## [Work instruction]
Retype the data that follows, keeping every character the same.

##### Material provided

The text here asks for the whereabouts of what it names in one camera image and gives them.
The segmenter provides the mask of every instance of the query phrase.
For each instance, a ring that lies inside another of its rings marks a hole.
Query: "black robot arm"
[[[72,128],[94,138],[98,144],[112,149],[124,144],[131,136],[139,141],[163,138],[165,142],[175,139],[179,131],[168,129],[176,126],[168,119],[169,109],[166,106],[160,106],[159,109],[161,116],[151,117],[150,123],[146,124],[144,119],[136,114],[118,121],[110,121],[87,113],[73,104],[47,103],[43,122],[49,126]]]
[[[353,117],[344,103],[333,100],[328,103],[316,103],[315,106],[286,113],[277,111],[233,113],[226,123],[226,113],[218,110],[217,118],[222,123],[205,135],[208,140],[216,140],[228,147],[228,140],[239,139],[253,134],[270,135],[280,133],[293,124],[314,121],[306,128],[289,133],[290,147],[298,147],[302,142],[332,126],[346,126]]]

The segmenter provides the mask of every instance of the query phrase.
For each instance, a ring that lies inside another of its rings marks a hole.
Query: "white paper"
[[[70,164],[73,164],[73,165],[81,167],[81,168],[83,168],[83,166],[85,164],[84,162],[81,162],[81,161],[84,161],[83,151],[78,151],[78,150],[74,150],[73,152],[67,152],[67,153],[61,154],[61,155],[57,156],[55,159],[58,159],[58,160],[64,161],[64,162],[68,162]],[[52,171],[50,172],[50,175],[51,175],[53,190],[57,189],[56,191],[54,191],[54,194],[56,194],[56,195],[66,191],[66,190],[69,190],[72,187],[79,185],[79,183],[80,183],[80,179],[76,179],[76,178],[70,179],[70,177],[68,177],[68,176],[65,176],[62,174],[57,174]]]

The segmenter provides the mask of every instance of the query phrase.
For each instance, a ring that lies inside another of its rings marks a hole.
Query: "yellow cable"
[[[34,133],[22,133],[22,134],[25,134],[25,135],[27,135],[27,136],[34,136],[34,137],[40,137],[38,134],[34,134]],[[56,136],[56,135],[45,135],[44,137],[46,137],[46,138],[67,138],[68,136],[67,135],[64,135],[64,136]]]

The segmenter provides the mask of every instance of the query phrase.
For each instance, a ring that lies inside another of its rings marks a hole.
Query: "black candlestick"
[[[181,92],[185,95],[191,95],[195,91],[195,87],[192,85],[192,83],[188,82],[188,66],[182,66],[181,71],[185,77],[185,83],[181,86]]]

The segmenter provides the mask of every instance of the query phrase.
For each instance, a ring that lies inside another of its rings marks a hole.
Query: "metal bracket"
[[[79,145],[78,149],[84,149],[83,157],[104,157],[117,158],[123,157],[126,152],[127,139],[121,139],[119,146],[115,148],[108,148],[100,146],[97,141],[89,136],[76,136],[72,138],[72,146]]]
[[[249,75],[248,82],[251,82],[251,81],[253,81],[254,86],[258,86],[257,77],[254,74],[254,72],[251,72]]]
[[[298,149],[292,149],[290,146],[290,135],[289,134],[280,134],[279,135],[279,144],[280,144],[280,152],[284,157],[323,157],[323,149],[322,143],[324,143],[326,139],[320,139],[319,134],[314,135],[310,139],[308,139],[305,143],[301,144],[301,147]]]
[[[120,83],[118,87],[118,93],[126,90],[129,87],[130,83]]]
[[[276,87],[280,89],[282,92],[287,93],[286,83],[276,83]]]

##########

## [Task response]
The text here asks for the whereabouts of what it names in one camera image and gives them.
The segmenter provides the mask of every instance of the query phrase.
For each instance, a ring that lies inside another of its rings marks a hole.
Query: "black robot arm"
[[[72,128],[94,138],[98,144],[112,149],[124,144],[131,136],[139,141],[163,138],[165,142],[175,139],[179,131],[168,129],[176,126],[168,119],[169,109],[166,106],[160,106],[159,109],[161,116],[151,117],[150,123],[146,124],[144,119],[136,114],[118,121],[110,121],[87,113],[73,104],[47,103],[43,122],[49,126]]]
[[[353,117],[344,103],[333,100],[328,103],[316,103],[315,106],[286,113],[277,111],[233,113],[226,123],[226,113],[218,110],[217,118],[222,123],[205,135],[208,140],[216,140],[228,147],[228,140],[239,139],[253,134],[270,135],[280,133],[293,124],[314,121],[306,128],[289,133],[290,147],[298,147],[302,142],[332,126],[346,126]]]

The segmenter provides the mask of every instance of the query phrase.
For each instance, a ring that lies inside another of its rings marks a hole.
Query: "white paper"
[[[70,164],[73,164],[73,165],[81,167],[81,168],[83,168],[83,166],[85,164],[84,162],[81,162],[81,161],[84,161],[83,151],[78,151],[78,150],[74,150],[73,152],[67,152],[67,153],[61,154],[61,155],[57,156],[55,159],[58,159],[58,160],[64,161],[64,162],[68,162]],[[52,171],[50,172],[50,175],[51,175],[53,190],[57,189],[56,191],[54,191],[54,194],[56,194],[56,195],[66,191],[66,190],[69,190],[72,187],[79,185],[79,183],[80,183],[80,179],[76,179],[76,178],[70,179],[70,177],[68,177],[68,176],[65,176],[62,174],[57,174]]]

The segmenter provides the mask of every instance of the query phrase.
For each instance, a ring that lies inside another of its rings marks a hole.
Query: "yellow cable"
[[[34,133],[22,133],[22,134],[25,134],[25,135],[27,135],[27,136],[34,136],[34,137],[40,137],[38,134],[34,134]],[[56,136],[56,135],[45,135],[44,137],[46,137],[46,138],[67,138],[68,136],[67,135],[64,135],[64,136]]]

The segmenter provides the mask of every instance of the query phrase.
For each instance, a ring that lies inside another of its rings marks a hole.
Query: "black candlestick"
[[[181,92],[185,95],[191,95],[195,91],[195,87],[192,85],[192,83],[188,82],[188,66],[182,66],[181,71],[185,77],[185,83],[181,86]]]

The segmenter provides the mask of every instance of the query phrase.
For each instance, a ring that lies inside another of its rings marks a hole.
Query: "metal bracket"
[[[79,145],[78,149],[84,149],[83,157],[104,157],[117,158],[123,157],[126,152],[127,139],[121,139],[119,146],[115,148],[108,148],[100,146],[97,141],[89,136],[76,136],[72,138],[72,146]]]
[[[249,75],[248,82],[251,82],[251,81],[253,81],[254,86],[258,86],[257,77],[254,74],[254,72],[251,72]]]
[[[298,149],[292,149],[290,146],[290,135],[289,134],[280,134],[279,135],[279,144],[280,144],[280,152],[284,157],[323,157],[323,149],[322,143],[324,143],[326,139],[320,139],[319,134],[314,135],[310,139],[308,139],[305,143],[301,144],[301,147]]]
[[[120,83],[118,87],[118,93],[126,90],[129,87],[130,83]]]
[[[276,87],[280,89],[282,92],[287,93],[286,83],[276,83]]]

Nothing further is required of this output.